What you are asked to do: Pull out every line from the listing that has the word "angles".
BEGIN Provided data
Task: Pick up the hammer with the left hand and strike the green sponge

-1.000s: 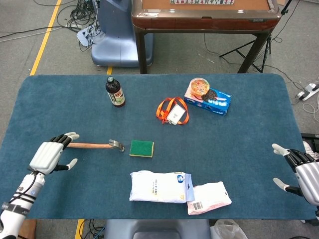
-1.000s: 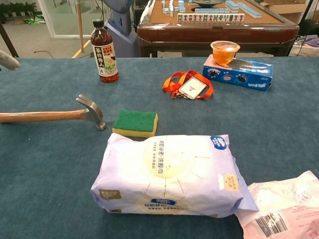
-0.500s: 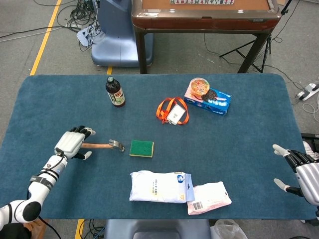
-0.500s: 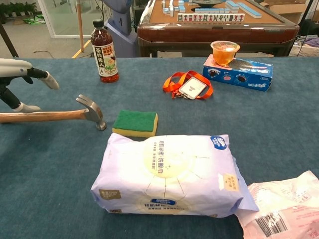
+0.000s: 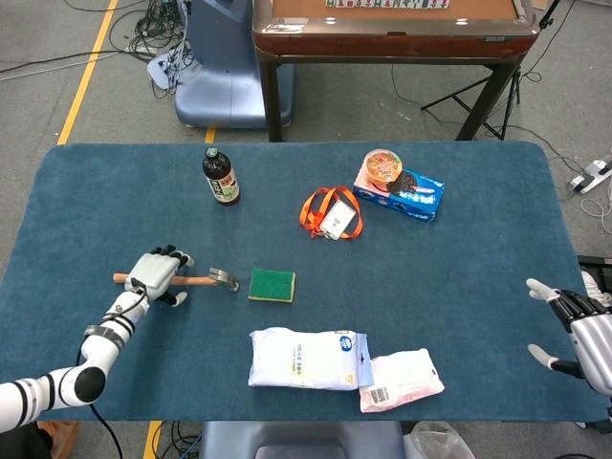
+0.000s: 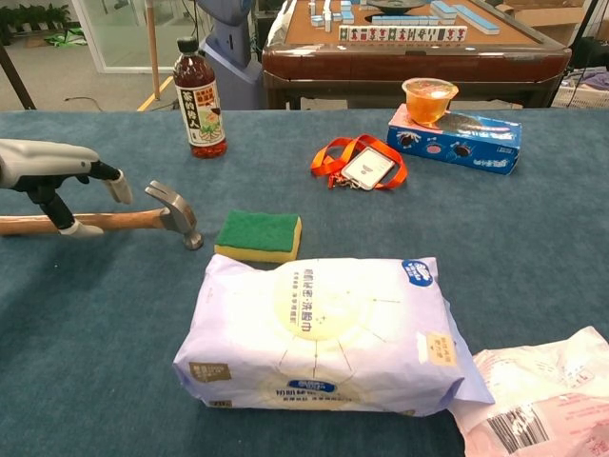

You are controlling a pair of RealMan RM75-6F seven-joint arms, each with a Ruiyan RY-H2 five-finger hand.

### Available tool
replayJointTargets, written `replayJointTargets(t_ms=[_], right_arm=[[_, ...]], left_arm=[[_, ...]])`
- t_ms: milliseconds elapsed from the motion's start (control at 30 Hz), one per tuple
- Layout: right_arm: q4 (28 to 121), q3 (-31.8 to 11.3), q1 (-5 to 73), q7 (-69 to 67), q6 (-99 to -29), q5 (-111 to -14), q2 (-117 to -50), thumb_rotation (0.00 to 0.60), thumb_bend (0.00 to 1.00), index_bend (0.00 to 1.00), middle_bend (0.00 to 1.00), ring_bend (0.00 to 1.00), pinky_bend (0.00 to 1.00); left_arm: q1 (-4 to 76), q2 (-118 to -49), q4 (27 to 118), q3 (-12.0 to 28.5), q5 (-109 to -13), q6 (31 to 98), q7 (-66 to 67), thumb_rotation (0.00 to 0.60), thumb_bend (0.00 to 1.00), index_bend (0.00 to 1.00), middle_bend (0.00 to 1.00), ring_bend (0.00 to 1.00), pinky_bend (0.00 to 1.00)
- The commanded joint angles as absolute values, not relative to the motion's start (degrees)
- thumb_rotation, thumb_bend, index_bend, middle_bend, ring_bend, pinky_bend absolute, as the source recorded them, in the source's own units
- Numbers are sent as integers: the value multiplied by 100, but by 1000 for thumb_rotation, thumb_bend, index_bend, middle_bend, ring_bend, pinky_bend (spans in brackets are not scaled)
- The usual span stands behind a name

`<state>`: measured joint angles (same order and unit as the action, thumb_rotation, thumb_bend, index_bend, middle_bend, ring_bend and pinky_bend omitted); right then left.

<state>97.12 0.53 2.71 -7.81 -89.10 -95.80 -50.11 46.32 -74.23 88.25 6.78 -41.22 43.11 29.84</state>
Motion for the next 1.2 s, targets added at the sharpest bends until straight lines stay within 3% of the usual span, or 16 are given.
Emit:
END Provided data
Result for this exercise:
- The commanded joint angles as absolute values, not relative to the motion's start (degrees)
`<state>`: measured joint angles (same order and unit as the action, thumb_rotation, thumb_bend, index_bend, middle_bend, ring_bend and pinky_bend omitted); right then left.

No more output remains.